Within host ecology: The evolution of drug resistance in malarial parasites in immunosuppressed hosts

Background/Question/Methods  Both malaria and HIV-infection account for significant worldwide mortality. In areas where both diseases are common, their interaction may influence their evolution. In sub-Saharan Africa, evidence suggests that HIV-infected individuals are more likely to harbor antimalarial-drug resistant strains of malaria than non-HIV infected individuals resulting in the potential for increased rate of spread of drug resistance. Here we conducted an experiment using mice infected with two strains of Plasmodium chabaudi, one pyrimethamine sensitive and one pyrimethamine resistant, to test the hypothesis that immunosuppression selects for greater antimalarial drug resistance. Four treatments consisted of immune intact mice not treated with antimalarial drugs, CD4+ T cell-depleted mice not treated with drugs, immune intact mice treated with pyrimethamine, and CD4+ T cell-depleted mice treated with pyrimethamine. Mouse weight, anemia, and the concentrations of sensitive and resistant parasite strains (both asexual and gametocyte stages) were monitored over the course of the experiment.

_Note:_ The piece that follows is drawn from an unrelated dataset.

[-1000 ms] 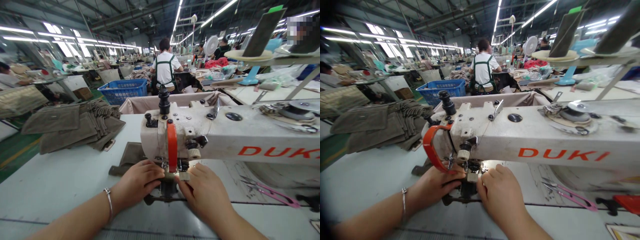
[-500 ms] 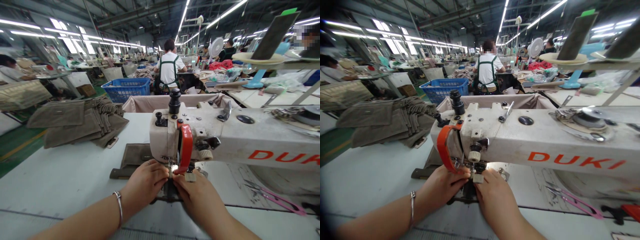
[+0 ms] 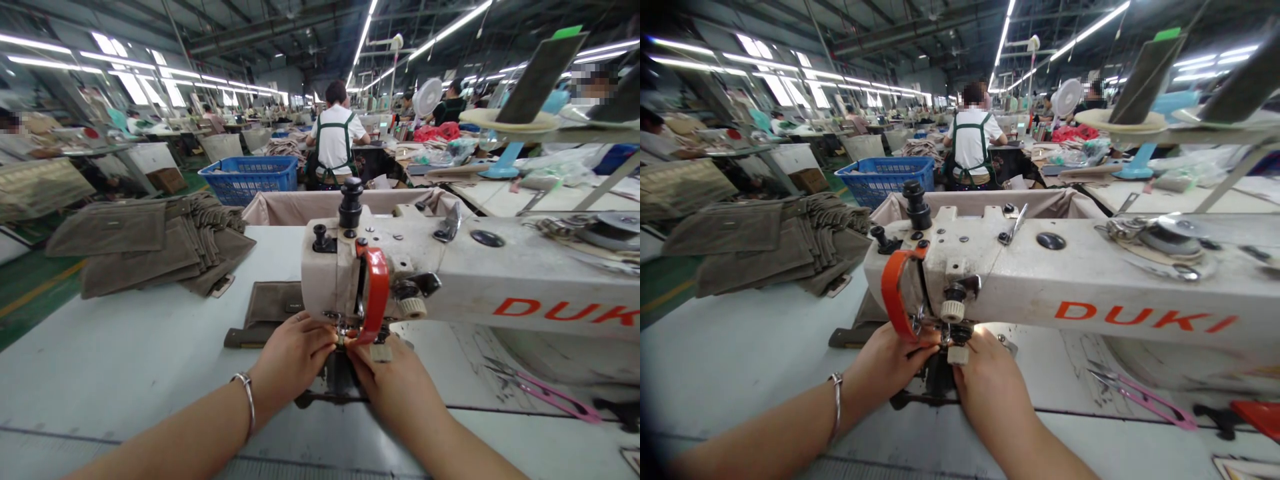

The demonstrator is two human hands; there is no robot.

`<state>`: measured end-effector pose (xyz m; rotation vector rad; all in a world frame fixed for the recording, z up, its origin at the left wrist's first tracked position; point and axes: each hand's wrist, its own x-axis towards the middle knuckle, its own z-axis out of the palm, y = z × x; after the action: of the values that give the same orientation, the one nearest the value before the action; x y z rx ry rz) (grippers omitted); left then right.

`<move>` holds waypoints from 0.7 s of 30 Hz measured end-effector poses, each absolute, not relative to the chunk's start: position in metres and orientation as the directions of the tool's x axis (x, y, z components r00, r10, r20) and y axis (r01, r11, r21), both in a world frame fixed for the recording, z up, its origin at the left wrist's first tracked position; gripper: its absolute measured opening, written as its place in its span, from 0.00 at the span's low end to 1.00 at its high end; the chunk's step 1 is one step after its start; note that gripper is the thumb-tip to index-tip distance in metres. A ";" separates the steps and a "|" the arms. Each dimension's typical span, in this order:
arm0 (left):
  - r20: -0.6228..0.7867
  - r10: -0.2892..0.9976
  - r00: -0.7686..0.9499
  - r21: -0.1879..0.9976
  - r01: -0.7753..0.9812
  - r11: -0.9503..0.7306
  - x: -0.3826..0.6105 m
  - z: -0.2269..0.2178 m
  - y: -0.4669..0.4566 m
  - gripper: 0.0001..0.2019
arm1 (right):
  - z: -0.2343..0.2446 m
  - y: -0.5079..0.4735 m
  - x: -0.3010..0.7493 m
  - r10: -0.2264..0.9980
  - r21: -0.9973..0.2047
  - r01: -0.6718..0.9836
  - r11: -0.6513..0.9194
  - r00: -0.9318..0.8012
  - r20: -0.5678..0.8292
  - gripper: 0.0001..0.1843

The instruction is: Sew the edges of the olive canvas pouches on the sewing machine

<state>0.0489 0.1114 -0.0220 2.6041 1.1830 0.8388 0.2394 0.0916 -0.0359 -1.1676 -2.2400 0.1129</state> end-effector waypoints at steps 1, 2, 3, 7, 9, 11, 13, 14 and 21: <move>0.429 0.736 0.524 0.364 0.645 -0.672 0.049 -0.023 0.112 0.06 | -0.037 0.091 0.239 0.768 -0.331 0.723 0.607 -0.427 0.477 0.12; 0.431 0.739 0.518 0.367 0.647 -0.668 0.049 -0.023 0.112 0.06 | -0.037 0.091 0.239 0.764 -0.321 0.725 0.609 -0.428 0.483 0.12; 0.432 0.741 0.513 0.370 0.649 -0.665 0.049 -0.025 0.112 0.06 | -0.038 0.091 0.239 0.759 -0.314 0.725 0.613 -0.429 0.489 0.12; 0.450 0.742 0.496 0.370 0.653 -0.661 0.048 -0.029 0.115 0.05 | -0.039 0.092 0.238 0.744 -0.317 0.714 0.625 -0.420 0.519 0.11; 0.450 0.746 0.491 0.369 0.658 -0.656 0.048 -0.030 0.115 0.05 | -0.040 0.092 0.239 0.749 -0.328 0.712 0.621 -0.415 0.516 0.11; 0.445 0.752 0.487 0.368 0.666 -0.649 0.048 -0.030 0.116 0.05 | -0.041 0.093 0.239 0.756 -0.342 0.709 0.616 -0.412 0.509 0.11; 0.439 0.758 0.483 0.367 0.673 -0.642 0.048 -0.030 0.115 0.05 | -0.043 0.094 0.239 0.760 -0.361 0.701 0.616 -0.406 0.507 0.11; 0.438 0.759 0.481 0.366 0.676 -0.640 0.049 -0.030 0.115 0.05 | -0.044 0.094 0.238 0.761 -0.369 0.696 0.615 -0.403 0.509 0.11; 0.454 0.749 0.482 0.345 0.680 -0.647 0.047 -0.036 0.114 0.06 | -0.043 0.091 0.234 0.777 -0.381 0.718 0.582 -0.354 0.521 0.13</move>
<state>0.0466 0.1141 -0.0359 2.6009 1.2604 0.8878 0.2340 0.0911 -0.0432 -1.1836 -2.1378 0.1122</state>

Results/Conclusions  Pyrimethamine treatment resulted in higher concentrations of the resistant strain of the parasite in both immune intact and immunosuppressed mice. Immunosuppression resulted in higher overall parasite loads in both drug-treated and non-drug treated mice. Drug treated, CD4+ T cell-depleted mice showed two different patterns in concentrations of sensitive and resistant parasites over time suggesting that the absence of an immune system may result in sensitivity to small variations in drug concentration or other variables. These results suggest that drug dosage levels may be important in determining if immunosuppressed individuals carry higher resistant parasite loads than immune-intact individuals. Alternative hypothesis are discussed.